Task description: The following data is to be repeated exactly, its pictures excluded.

^^^^^^^^^^^^^^^^

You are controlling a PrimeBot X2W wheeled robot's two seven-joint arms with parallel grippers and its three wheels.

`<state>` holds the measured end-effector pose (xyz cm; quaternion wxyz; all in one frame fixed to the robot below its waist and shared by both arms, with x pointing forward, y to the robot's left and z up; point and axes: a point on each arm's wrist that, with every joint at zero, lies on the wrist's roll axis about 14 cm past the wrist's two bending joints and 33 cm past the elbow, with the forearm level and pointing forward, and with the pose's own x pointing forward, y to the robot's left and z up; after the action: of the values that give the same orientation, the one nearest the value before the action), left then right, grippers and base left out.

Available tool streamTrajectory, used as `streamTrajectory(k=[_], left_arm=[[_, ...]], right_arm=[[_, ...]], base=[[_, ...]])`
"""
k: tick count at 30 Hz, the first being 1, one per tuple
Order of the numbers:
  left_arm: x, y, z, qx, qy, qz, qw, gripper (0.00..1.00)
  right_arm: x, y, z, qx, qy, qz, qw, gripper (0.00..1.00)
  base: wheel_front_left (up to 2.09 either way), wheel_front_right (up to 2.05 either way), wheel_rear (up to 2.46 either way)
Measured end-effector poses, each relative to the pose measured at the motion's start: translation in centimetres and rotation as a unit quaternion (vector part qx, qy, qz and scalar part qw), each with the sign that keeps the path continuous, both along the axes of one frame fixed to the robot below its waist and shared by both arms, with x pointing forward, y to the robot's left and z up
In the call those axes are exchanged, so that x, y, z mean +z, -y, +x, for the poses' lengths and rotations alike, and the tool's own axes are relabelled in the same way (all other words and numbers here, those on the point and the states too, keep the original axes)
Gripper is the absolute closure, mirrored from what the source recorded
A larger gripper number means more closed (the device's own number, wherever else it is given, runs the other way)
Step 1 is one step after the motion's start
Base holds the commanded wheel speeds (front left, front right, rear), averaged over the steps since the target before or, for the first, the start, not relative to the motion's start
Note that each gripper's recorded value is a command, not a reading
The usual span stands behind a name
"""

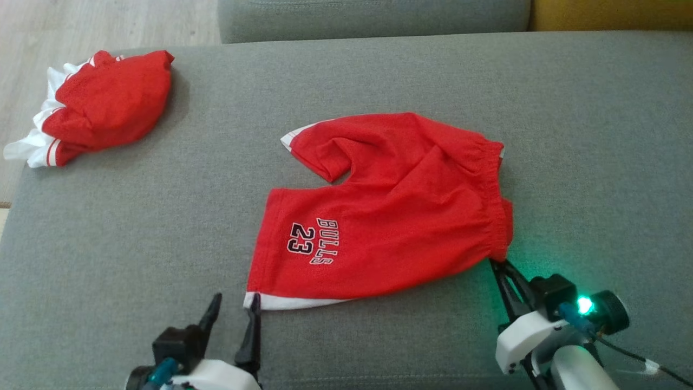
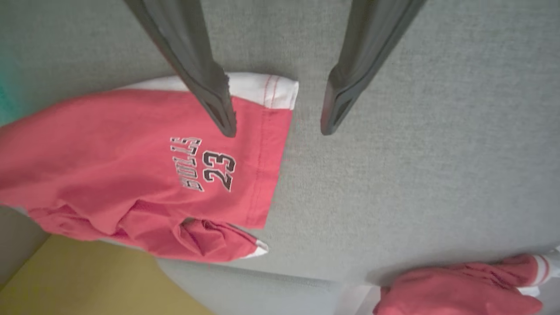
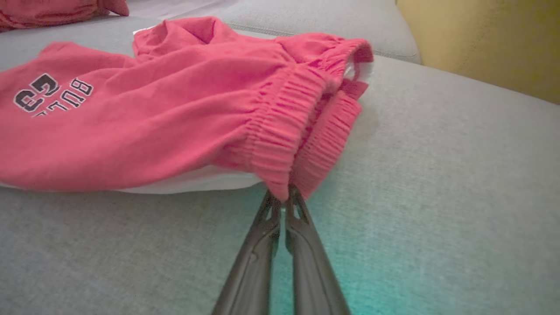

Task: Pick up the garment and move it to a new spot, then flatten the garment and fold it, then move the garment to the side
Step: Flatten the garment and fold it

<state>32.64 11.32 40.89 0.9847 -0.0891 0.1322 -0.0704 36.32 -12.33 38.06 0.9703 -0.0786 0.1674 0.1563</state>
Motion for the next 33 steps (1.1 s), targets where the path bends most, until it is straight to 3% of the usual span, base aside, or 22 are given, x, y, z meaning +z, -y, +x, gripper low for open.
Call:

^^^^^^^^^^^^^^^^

Finished task:
You are controlling a PrimeBot X2W wheeled robot's two seven-joint arms with parallel grippers and its three wheels.

`<state>` holds the measured end-effector pose (xyz cm; quaternion wxyz; all in one frame fixed to the robot below its waist and shared by both arms, with x pointing forward, y to the robot's left and z up; point and axes: a point on each arm's wrist that, with every joint at zero, lies on the wrist's roll axis about 14 cm past the wrist's two bending joints and 33 cm past the elbow, with the forearm level and pointing forward, and with the pose's own x pointing forward, y to the robot's left and z up; after the action: of the values that give the same orientation, the one nearest the value before the action), left then right, grippers and base left out.

Available tool streamTrajectory, used as `streamTrajectory(k=[_], left_arm=[[_, ...]], right_arm=[[_, ...]], base=[[_, ...]])`
"""
k: tick count at 30 Hz, the first being 1, one per tuple
Order of the numbers:
  left_arm: x, y, z, qx, qy, qz, qw, gripper (0.00..1.00)
  right_arm: x, y, z, qx, qy, qz, qw, gripper (0.00..1.00)
  base: wheel_front_left (up to 2.09 either way), wheel_front_right (up to 2.05 either way), wheel_rear (up to 2.46 either way)
Measured end-effector poses, each relative to the pose measured at the motion's start: translation in centimetres and rotation as a unit quaternion (vector part qx, qy, qz and scalar part qw), each with the sign that keeps the path continuous, both along the axes of one frame fixed to the robot below its waist and shared by both arms, with x pointing forward, y to the robot's left and z up
In the call those axes are exchanged, so that x, y, z mean +z, -y, +x, for the poses' lengths and rotations alike, and the tool's own axes are relabelled in the same way (all other words and numbers here, those on the point and the states too, keep the original axes)
Gripper is the absolute closure, mirrored from what the source recorded
A larger gripper number means more closed (the device's own number, wherever else it is given, runs the other way)
Step 1 is one step after the motion's start
Base holds the commanded wheel speeds (front left, front right, rear), averaged over the steps since the target before or, for the first, the start, not relative to the motion's start
Note that each gripper's recorded value is a command, not a reading
The usual span stands behind a name
"""


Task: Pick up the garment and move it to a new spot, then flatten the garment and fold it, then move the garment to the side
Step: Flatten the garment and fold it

<state>32.64 11.32 40.89 0.9847 -0.0891 0.1322 -0.0704 36.32 -12.33 38.06 0.9703 -0.0786 0.1674 0.1563</state>
Motion for the next 33 steps (1.1 s), targets where the path bends most, until it is straight to 3% of the usual span, base aside, or 22 are given, x, y, z meaning +z, -y, +x, gripper low for open.
Call:

The exercise has been fully answered.